Slowly, she started strategizing her escape with the aid of a psychiatrist. As she was packing to leave in the spring of 2019, Mr. LaBeouf showed up unannounced and terrorized her in the lawsuit, according to a sworn deposition by a witness, her housekeeper. When Ms. Barnett wouldn’t leave with him the statement states, he “violently grabbed” her, swept her up and locked her in another room, where he yeee…
The litigation claims that leaving him started to sound “both difficult and dangerous.” And even though she grew in determination, she became exhausted, she told her psychiatrist, checked by The Times in an email. While she had the means, she said in an interview that it took many efforts for Ms. Barnett to extricate herself, and it was only after she discovered how torn down she had been.

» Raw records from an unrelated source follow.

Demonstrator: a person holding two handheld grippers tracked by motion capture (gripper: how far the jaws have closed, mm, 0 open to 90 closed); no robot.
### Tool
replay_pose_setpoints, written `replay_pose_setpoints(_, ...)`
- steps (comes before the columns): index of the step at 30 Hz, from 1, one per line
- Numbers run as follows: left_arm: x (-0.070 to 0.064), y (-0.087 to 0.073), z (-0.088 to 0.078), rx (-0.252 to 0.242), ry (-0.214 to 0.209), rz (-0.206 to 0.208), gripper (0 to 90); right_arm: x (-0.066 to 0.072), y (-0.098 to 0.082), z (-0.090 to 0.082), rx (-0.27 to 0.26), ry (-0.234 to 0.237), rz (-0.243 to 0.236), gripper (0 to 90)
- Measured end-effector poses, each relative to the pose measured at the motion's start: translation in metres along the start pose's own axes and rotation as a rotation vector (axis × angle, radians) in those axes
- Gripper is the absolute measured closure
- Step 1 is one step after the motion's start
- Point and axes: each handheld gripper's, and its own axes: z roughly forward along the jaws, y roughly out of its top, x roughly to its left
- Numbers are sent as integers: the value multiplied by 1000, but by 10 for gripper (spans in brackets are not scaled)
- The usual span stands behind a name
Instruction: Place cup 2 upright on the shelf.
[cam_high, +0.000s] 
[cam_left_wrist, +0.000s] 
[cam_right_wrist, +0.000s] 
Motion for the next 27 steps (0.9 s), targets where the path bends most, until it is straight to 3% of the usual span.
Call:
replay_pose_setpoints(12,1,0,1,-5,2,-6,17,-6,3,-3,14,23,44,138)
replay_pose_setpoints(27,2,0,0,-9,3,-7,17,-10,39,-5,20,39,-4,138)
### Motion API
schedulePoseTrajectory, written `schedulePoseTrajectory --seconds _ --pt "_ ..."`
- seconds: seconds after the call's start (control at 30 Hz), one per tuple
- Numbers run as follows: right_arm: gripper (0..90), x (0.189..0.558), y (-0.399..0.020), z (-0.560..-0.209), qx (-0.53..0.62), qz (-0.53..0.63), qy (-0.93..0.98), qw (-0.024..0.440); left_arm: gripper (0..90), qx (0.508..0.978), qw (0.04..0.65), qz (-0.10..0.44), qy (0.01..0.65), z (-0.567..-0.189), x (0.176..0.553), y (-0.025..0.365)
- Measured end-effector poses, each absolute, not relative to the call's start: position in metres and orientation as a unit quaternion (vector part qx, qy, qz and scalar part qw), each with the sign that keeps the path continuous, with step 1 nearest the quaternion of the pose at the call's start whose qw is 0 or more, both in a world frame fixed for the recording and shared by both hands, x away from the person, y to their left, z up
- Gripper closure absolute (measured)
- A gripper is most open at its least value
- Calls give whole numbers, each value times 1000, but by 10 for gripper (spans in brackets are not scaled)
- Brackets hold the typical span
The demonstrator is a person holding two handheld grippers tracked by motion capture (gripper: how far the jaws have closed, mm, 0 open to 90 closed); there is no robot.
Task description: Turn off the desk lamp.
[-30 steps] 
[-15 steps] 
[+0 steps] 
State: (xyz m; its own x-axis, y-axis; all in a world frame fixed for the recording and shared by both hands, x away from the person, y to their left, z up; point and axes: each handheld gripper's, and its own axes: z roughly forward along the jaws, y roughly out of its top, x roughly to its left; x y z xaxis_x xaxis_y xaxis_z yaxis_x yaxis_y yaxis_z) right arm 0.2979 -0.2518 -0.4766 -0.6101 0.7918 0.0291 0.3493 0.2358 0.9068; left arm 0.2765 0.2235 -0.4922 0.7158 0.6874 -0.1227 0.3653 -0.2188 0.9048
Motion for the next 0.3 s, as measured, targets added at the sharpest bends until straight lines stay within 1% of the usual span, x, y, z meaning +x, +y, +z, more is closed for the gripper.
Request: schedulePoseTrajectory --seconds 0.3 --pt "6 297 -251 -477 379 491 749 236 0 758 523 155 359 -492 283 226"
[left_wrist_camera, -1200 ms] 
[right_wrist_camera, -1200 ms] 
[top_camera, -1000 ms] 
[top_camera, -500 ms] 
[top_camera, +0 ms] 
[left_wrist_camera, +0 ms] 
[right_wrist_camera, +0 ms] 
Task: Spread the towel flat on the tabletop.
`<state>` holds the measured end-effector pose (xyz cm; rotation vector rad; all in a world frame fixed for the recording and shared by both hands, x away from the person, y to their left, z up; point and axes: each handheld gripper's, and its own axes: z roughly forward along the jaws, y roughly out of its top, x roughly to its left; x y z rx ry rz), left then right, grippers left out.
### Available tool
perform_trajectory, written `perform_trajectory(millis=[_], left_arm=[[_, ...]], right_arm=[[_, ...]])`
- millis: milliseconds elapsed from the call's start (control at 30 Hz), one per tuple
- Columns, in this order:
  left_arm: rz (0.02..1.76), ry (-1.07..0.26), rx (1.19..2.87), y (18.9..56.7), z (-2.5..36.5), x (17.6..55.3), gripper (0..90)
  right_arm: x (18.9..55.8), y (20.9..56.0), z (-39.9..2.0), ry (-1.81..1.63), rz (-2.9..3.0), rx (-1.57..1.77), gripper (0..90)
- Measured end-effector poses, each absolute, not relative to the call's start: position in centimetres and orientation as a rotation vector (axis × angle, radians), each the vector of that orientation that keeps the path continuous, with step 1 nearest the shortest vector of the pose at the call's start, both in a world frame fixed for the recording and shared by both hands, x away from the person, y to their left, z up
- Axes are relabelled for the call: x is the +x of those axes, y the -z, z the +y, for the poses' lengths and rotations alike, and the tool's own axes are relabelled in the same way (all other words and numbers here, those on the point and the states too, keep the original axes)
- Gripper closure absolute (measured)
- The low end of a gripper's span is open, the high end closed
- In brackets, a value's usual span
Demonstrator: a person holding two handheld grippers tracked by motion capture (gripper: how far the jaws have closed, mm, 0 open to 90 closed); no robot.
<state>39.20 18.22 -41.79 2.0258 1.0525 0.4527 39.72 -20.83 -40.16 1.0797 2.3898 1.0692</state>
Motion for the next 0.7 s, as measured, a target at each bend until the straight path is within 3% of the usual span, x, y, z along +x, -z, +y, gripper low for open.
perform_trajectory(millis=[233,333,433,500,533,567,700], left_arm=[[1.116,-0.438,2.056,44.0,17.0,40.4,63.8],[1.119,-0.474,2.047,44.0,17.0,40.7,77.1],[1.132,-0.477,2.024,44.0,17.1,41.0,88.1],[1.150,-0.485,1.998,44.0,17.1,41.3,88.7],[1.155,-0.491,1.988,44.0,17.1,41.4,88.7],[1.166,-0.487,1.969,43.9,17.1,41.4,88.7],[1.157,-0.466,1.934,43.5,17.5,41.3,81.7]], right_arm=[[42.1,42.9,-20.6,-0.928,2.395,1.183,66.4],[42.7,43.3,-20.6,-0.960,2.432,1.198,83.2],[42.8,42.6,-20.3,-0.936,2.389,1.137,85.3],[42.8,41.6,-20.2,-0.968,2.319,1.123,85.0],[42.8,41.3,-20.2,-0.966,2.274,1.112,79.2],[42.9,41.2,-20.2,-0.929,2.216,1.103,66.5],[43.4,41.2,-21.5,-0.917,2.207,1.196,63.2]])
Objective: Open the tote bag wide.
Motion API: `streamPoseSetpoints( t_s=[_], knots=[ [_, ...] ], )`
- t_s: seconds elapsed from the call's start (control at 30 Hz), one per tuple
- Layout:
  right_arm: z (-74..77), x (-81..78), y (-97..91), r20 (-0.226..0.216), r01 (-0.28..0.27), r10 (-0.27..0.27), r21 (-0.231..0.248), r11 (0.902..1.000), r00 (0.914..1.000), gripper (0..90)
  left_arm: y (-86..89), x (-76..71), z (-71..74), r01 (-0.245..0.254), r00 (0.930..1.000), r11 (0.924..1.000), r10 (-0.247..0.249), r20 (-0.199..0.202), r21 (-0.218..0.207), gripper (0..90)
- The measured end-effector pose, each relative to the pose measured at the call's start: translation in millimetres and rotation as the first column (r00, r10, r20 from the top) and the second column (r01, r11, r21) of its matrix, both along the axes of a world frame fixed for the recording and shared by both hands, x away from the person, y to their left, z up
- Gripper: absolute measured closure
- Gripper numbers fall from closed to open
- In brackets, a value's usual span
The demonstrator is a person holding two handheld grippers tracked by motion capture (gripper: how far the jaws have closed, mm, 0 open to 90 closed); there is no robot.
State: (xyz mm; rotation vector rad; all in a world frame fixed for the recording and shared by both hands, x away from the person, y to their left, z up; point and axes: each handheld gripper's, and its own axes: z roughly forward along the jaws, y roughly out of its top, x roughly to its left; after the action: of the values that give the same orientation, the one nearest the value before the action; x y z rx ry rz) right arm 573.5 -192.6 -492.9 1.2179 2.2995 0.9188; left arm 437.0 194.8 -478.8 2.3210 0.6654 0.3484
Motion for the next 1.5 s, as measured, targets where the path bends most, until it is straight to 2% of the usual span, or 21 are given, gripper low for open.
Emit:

“I could have bought myself a business-flight plane ticket back to my four-story townhouse in Hackney all the time I was with him,” she said in London. And then she didn’t. “He brought me so low, below me, that it just seemed impossible to leave him and have to work myself back up,” she said.
Ms. Barnett said in her lawsuit that she wants to donate to domestic-violence charities a large amount of any punitive damages. In reality, getting out was very costly, and a huge undertaking of time and money,” she said in an interview.”
Her status makes her condition, she said, peculiar. Yet she wanted her story to be told because it was too popular everywhere.
She said What I went through with Shia was the worst thing I’ve ever been through in my entire life.” I don’t think that people really think it’s going to happen to me. But that’s the thing, I guess. This can happen to everyone.